** WORK INSTRUCTION **
Whenever a line below includes the string "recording", show it.

** Opening GIVEN MATERIAL block **

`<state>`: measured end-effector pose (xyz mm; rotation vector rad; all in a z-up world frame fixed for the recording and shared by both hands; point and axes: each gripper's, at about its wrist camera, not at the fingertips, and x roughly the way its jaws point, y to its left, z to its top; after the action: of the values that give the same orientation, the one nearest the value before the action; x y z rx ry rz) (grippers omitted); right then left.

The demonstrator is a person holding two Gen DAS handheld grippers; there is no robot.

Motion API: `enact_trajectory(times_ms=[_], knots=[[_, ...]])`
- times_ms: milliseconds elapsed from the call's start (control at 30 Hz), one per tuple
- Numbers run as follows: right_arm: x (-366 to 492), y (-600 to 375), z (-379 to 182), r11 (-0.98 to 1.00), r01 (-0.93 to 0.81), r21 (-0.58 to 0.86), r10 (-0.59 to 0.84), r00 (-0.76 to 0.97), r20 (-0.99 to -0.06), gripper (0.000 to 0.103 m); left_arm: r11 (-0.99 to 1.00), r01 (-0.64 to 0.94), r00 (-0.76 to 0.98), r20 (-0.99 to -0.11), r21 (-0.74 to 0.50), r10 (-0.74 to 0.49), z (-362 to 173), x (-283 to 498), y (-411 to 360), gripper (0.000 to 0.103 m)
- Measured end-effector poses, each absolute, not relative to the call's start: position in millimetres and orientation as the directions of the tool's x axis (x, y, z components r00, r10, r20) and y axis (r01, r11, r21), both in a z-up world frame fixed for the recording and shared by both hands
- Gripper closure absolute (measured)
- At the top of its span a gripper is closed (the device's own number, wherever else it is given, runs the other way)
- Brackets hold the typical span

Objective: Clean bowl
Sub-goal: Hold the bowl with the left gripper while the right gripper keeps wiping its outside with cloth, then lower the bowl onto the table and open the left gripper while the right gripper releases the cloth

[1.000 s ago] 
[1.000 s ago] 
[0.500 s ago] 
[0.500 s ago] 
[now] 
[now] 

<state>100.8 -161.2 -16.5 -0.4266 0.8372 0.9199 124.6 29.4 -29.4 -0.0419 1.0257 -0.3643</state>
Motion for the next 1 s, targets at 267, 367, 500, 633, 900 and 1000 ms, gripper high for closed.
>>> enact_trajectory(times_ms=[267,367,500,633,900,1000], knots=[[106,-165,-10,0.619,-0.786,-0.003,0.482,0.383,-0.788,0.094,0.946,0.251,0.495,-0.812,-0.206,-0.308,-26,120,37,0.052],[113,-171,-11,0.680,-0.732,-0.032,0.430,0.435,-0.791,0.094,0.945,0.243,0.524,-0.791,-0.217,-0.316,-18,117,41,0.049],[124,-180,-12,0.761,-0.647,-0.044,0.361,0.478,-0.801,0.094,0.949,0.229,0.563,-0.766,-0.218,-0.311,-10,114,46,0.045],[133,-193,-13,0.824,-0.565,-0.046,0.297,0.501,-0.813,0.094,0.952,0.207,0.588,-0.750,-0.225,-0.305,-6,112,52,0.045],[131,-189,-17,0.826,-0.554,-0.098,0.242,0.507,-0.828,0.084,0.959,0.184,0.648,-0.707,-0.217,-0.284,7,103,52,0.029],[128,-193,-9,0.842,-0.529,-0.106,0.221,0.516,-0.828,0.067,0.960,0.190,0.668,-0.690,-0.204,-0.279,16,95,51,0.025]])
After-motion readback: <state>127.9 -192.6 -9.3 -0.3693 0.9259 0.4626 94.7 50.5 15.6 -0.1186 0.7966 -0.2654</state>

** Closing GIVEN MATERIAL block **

** ANSWER TO THIS EXERCISE **
`<state>`: measured end-effector pose (xyz mm; rotation vector rad; all in a z-up world frame fixed for the recording and shared by both hands; point and axes: each gripper's, at about its wrist camera, not at the fingertips, and x roughly the way its jaws point, y to its left, z to its top; after the action: of the values that give the same orientation, the one nearest the value before the action; x y z rx ry rz) (grippers omitted); right then left.
- Measured end-effector poses, each absolute, not relative to the call's start: position in millimetres and orientation as the directions of the tool's x axis (x, y, z components r00, r10, r20) and y axis (r01, r11, r21), both in a z-up world frame fixed for the recording and shared by both hands

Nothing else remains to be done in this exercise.